また、保健省は関係機関の支援を受けて、軽症及び重症の手足口病患者を管理するためのガイドラインや研修コースの作成に取り組んでいます。さらに、保健省は、手足口病の予防、患者の発見、治療についての注意喚起を行っています。
手足口病とは
手足口病は、小児でよくみられる感染症です。カンボジアでの発生は新しいことではなく、世界中でみられます。ほぼすべての患者は、治療しなくても、7日から10日で回復し、合併症が起こることはまれです。
手足口病は、家畜に発生する口蹄疫とは別の病気です。手足口病はペットや他の動物から感染することはなく、また、動物に感染することもありません。

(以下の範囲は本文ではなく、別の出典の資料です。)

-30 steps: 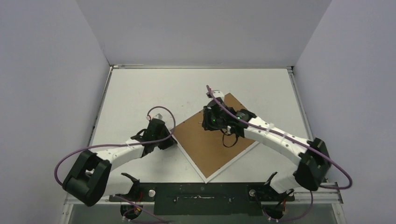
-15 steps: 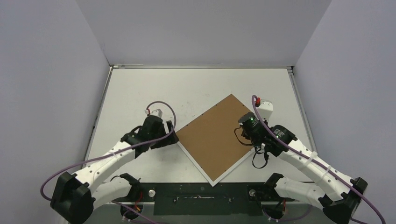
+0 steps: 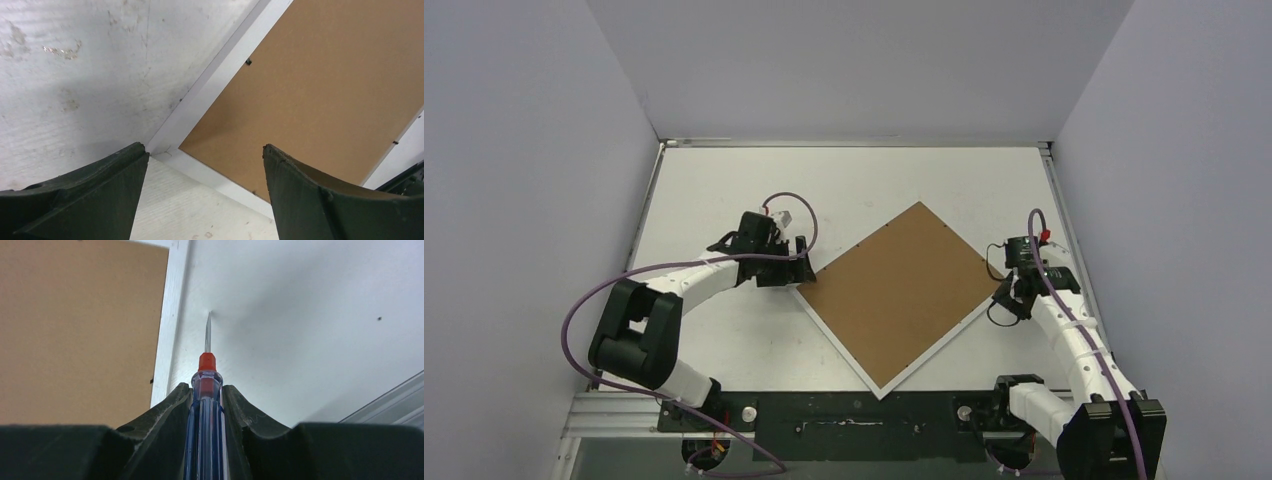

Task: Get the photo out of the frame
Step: Adjust the photo frame at the center of the board.

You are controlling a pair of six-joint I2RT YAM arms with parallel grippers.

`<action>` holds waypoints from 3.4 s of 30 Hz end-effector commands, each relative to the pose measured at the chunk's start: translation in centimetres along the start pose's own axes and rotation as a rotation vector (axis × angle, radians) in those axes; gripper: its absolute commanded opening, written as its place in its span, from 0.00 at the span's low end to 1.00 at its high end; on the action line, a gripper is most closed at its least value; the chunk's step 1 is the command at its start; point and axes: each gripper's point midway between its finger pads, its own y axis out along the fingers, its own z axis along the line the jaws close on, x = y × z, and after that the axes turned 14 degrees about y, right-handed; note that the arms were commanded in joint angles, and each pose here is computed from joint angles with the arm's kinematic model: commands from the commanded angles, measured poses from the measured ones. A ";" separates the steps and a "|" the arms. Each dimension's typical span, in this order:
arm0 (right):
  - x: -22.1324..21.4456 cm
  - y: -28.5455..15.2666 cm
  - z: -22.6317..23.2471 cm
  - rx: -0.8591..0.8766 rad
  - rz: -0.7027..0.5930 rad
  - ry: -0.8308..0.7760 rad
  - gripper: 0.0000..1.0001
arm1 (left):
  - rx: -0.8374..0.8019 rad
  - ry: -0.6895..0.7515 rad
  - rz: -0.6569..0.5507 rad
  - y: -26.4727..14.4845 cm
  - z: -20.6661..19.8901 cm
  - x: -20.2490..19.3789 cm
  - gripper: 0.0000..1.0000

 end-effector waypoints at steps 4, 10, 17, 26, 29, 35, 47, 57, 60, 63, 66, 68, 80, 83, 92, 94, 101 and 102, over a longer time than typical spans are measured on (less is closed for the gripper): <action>-1.9 0.8 3.3 0.179 0.117 -0.007 0.00 | -0.110 0.078 -0.075 0.1 -1.1 -0.5 0.83; -2.3 1.1 5.4 0.260 0.161 -0.040 0.00 | -0.062 0.031 -0.042 0.6 0.0 -2.2 0.82; -2.1 1.0 7.1 0.318 0.192 -0.133 0.00 | -0.132 0.051 -0.023 0.6 -2.1 -4.4 0.74; -1.8 1.7 7.4 0.300 0.198 -0.189 0.00 | -0.056 0.050 0.095 -0.1 -3.6 -10.7 0.39; -1.7 1.9 7.0 0.284 0.185 -0.183 0.00 | -0.057 0.057 0.033 -1.4 -4.4 -10.1 0.52; -1.4 1.8 7.1 0.281 0.171 -0.174 0.00 | 0.038 0.130 -0.193 -5.0 -4.2 -2.8 0.78; -0.9 1.3 8.1 0.314 0.178 -0.186 0.00 | -0.020 0.212 -0.049 0.8 -4.3 0.0 0.73; -0.9 1.1 8.6 0.335 0.184 -0.190 0.00 | 0.139 0.235 0.074 2.7 -1.8 -3.3 0.51; -0.9 1.2 8.6 0.334 0.183 -0.191 0.00 | 0.184 0.243 0.103 2.7 -1.5 -4.3 0.36; -0.9 1.2 8.7 0.339 0.186 -0.193 0.00 | 0.275 0.224 0.152 2.2 -1.0 -6.1 0.14; -1.0 1.2 8.7 0.344 0.191 -0.203 0.00 | 0.344 0.209 0.197 1.6 -1.1 -8.9 0.02; -1.1 1.1 8.6 0.346 0.191 -0.210 0.00 | 0.359 0.220 0.227 1.2 -1.7 -11.5 0.00; -0.1 -1.1 7.7 0.357 0.155 -0.244 0.00 | 0.396 0.137 0.255 -3.2 -2.6 -22.2 0.00; 1.0 -3.0 7.7 0.377 0.114 -0.224 0.00 | 0.400 0.150 0.251 -3.9 -3.1 -22.7 0.00; -3.3 -11.4 11.6 0.843 0.337 -0.220 0.00 | 0.328 0.105 0.176 -3.2 -5.2 -22.2 0.00; -5.2 -12.6 12.0 0.941 0.413 -0.220 0.00 | 0.313 0.076 0.149 -3.0 -5.3 -22.2 0.00; -9.8 -13.8 13.0 1.098 0.537 -0.167 0.00 | 0.281 -0.048 0.042 -3.7 -3.6 -22.1 0.00; -10.9 -13.6 13.2 1.103 0.559 -0.188 0.00 | 0.275 -0.061 0.028 -3.9 -3.4 -22.0 0.00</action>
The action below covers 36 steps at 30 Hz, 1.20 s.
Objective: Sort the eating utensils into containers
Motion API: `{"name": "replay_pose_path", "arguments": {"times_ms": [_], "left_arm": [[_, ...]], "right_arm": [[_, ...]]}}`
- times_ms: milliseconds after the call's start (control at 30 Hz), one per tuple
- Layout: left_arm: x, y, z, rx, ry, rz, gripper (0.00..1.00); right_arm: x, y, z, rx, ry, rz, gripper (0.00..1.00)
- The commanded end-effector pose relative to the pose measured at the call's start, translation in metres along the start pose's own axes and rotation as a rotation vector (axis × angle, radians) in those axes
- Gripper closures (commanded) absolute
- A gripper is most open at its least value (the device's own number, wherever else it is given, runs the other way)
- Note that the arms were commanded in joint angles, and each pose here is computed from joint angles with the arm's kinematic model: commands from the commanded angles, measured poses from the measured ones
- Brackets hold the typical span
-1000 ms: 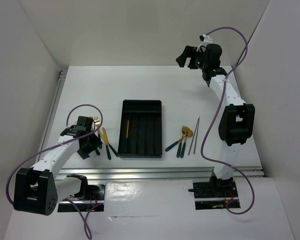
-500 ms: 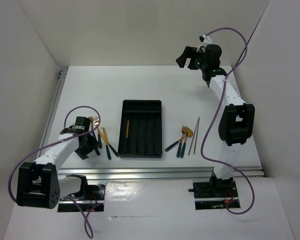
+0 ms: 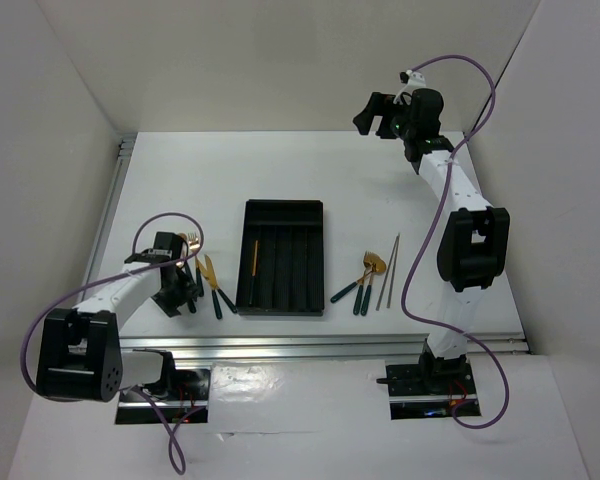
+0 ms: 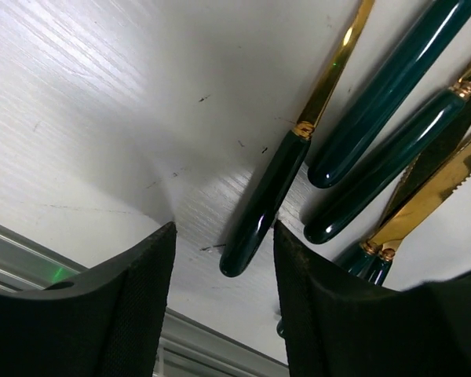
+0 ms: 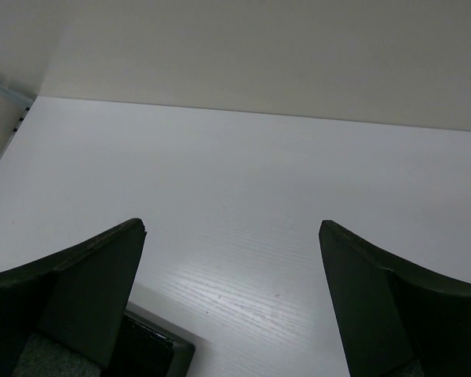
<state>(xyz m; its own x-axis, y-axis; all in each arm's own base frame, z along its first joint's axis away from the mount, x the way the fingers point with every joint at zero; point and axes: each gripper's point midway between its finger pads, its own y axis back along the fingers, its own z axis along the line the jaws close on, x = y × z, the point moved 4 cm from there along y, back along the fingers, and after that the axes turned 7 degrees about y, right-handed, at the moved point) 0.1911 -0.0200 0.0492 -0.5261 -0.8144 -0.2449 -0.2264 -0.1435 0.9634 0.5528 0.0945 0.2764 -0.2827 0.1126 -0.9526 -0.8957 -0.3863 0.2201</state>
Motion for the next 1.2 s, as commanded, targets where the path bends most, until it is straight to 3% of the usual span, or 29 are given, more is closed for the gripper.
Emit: {"name": "replay_pose_path", "arguments": {"times_ms": [0,100,233,367,400,667,867,1167], "left_arm": [[-0.002,-0.003,-0.002,-0.009,-0.014,0.012,0.42],[0.000,-0.007,0.000,-0.031,-0.018,0.026,0.46],[0.001,-0.008,-0.001,-0.037,-0.029,0.041,0.60],[0.003,-0.011,0.001,-0.052,-0.032,0.051,0.89],[0.003,-0.011,0.001,-0.052,-0.032,0.051,1.00],[-0.004,0.010,-0.004,-0.003,-0.023,0.019,1.00],[-0.015,0.048,-0.022,0.159,-0.056,-0.025,1.00],[-0.009,0.109,-0.060,0.374,-0.318,-0.073,1.00]], "right_arm": [[-0.032,0.014,0.003,0.014,0.021,-0.082,0.00],[-0.032,0.014,0.003,0.014,0.021,-0.082,0.00],[-0.033,0.015,-0.002,0.023,0.020,-0.084,0.00],[-0.033,0.015,-0.002,0.023,0.020,-0.084,0.00],[-0.033,0.015,-0.002,0.023,0.020,-0.084,0.00],[-0.033,0.015,-0.002,0.023,0.020,-0.084,0.00],[-0.033,0.015,-0.002,0.023,0.020,-0.084,0.00],[-0.038,0.021,0.001,0.022,0.023,-0.094,0.00]]}}
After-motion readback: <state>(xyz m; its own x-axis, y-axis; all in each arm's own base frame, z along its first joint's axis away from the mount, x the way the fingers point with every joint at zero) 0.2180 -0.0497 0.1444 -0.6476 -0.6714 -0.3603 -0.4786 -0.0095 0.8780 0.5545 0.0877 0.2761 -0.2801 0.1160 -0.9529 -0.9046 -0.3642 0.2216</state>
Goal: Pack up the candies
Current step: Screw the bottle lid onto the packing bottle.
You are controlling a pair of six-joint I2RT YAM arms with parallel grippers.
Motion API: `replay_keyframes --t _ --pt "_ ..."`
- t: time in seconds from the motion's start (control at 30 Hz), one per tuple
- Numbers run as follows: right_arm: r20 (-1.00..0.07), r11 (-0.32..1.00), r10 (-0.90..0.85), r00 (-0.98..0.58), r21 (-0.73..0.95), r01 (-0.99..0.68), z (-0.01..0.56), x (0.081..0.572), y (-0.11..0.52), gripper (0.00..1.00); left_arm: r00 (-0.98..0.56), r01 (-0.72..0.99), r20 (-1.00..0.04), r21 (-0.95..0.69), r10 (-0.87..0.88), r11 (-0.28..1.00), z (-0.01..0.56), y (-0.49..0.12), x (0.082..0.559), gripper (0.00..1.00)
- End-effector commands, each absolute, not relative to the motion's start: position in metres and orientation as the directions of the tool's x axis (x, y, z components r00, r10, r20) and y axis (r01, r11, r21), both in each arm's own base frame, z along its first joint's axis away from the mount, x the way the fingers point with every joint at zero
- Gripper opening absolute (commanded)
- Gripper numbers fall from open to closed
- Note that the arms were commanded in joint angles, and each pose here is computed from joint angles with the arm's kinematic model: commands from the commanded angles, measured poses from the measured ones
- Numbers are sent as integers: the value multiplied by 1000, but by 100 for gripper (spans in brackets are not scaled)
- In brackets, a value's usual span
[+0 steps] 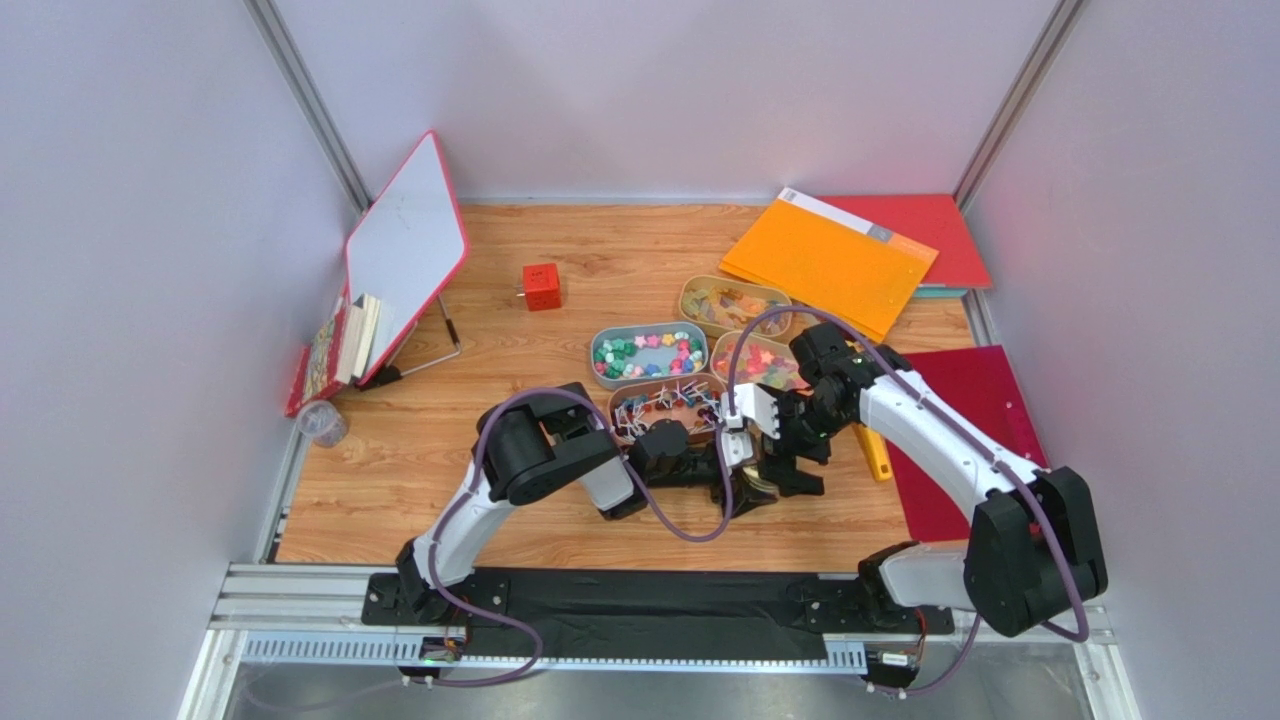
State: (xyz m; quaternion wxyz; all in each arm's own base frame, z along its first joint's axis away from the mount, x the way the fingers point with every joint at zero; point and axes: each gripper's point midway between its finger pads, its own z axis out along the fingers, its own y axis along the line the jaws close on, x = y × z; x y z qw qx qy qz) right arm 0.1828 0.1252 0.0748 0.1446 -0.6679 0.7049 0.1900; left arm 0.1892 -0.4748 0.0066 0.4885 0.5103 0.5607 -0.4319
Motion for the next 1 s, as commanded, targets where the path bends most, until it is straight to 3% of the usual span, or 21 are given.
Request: replay_keyframes --t 0.0,0.3,0.47,0.63,0.97 --pt "-421 58 -895 -145 213 -975 76 137 115 100 -274 958 -674 -128 686 257 -164 -355 160 0" --pt "-390 114 -909 -146 105 -988 89 143 101 100 -270 960 -670 -135 692 244 -165 -355 157 0" --pt "-440 140 -886 -146 45 -989 99 162 103 100 -271 961 -667 -142 694 239 -167 -354 156 0" --pt "-534 71 -844 -53 -14 -997 106 183 124 100 -273 961 -667 -147 693 236 -166 -355 155 0" --pt "-578 -77 -809 104 -71 -994 102 211 146 100 -278 959 -670 -157 688 235 -163 -356 154 0"
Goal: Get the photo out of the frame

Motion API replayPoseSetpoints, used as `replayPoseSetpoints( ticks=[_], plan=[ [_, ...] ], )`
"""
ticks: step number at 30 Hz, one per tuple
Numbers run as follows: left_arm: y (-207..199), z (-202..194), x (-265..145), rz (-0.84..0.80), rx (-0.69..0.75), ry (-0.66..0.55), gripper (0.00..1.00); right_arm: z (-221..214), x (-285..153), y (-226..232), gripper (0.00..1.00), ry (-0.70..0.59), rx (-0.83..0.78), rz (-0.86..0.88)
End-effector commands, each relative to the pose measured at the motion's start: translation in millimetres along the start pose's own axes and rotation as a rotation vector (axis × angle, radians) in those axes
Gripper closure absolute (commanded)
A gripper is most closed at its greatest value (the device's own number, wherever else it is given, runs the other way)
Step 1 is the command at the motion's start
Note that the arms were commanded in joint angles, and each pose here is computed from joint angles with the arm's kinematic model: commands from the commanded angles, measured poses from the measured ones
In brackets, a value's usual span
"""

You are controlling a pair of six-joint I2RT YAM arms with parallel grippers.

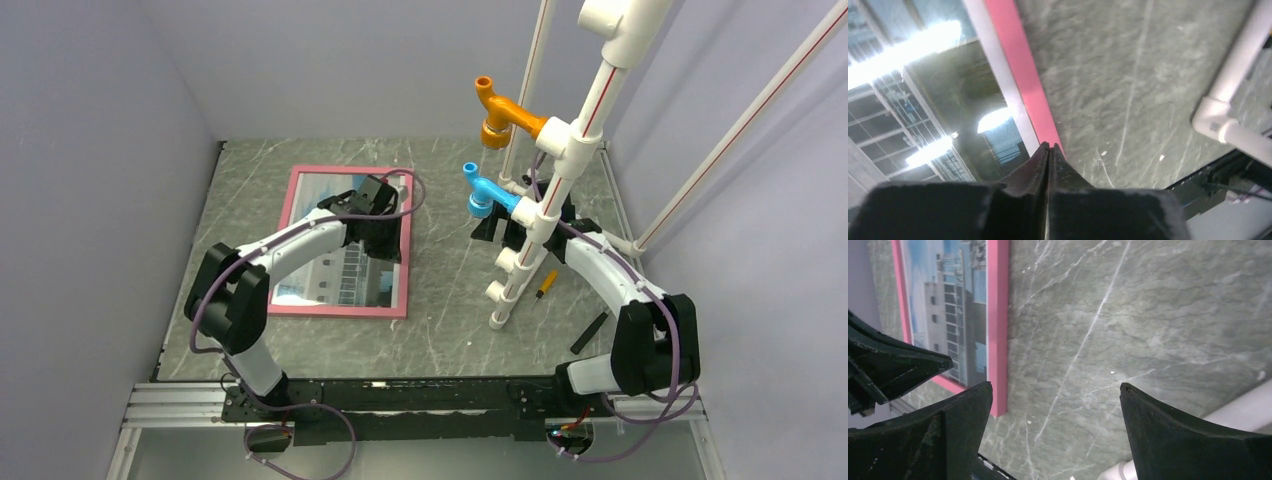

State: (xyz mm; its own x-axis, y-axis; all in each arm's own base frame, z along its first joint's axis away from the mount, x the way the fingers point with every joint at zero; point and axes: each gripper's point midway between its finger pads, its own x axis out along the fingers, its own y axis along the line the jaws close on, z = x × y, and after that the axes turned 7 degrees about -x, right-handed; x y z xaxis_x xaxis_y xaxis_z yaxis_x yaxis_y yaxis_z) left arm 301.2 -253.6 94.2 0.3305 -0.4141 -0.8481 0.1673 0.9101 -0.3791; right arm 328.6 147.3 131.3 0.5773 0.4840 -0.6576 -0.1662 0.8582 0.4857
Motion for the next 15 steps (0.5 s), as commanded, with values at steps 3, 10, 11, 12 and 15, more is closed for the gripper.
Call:
replayPoseSetpoints(
  ticks=[3, 10, 11, 12, 15],
  plan=[
    [-72, 20, -39, -0.217, 0.036, -0.098, 1.0, 32, 7, 43, 0.0, -0.073, 0.021, 0.172],
    [-53, 17, -32, -0.096, -0.009, -0.114, 0.86, 29, 25, 40, 0.02, -0.035, 0.072, 0.156],
    [-48, 18, -29, -0.069, -0.018, -0.121, 0.77, 28, 26, 38, 0.03, -0.028, 0.077, 0.144],
    [-43, 19, -24, -0.045, -0.022, -0.128, 0.7, 26, 26, 35, 0.03, -0.028, 0.083, 0.13],
    [-31, 24, -7, 0.048, -0.018, -0.122, 0.53, 23, 22, 24, 0.03, -0.041, 0.1, 0.067]
  ],
)
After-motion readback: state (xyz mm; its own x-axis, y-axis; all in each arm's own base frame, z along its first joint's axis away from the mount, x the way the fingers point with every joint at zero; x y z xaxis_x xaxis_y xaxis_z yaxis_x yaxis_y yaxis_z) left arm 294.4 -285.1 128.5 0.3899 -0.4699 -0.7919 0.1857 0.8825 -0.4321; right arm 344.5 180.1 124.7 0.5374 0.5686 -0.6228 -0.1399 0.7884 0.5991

手足口病はエンテロウイルスによって起こる病気です。主に、コクサッキーウイルスによって起こり、軽症で自然に治ります。また、EV71によって起こることもあり、この場合には重症な合併症がみられることもあり、死亡することもあります。
手足口病の初期症状
手足口病は、通常、発熱、食欲低下、だるさ、のどの痛みで発症します。赤い斑点の発疹が1日から2日で広がり、手のひらや手、足のうらに水ぶくれができます。発疹は、お尻や陰部にできることもあります。
重症の手足口病の症状
少ないですが、手足口病が小児で重症になることがあります。重症の場合には、息切れ、眠気、手足に力が入らない、けいれんなどの症状がみられます。小児でこのような症状がみられた場合には、すぐに医療機関を受診することがすすめられます。
手足口病の治療
手足口病には、特別な治療法はありません。患者には、十分な水分補給が必要です。発熱や皮膚のただれによる痛みを抑えるための治療が行われます。
手足口病の予防
一般的な衛生習慣を守ることで予防できます。特に、水ぶくれやただれた部分に触った後、調理の前、食事の前、小児に食事や母乳を与える前、トイレの後、小児のからだを洗った後に、石けんと水でよく手を洗うことが重要です。
★感染症情報:手足口病
渡航する方は十分注意してください。
海外滞在中や帰国後に、気がかりな症状が出た場合には、すぐに医療機関を受診し、渡航した地域や滞在中の行動などについて医師に詳しく伝えてください。また、帰国の際に熱や心配な症状がある方は検疫所の担当者にご相談ください。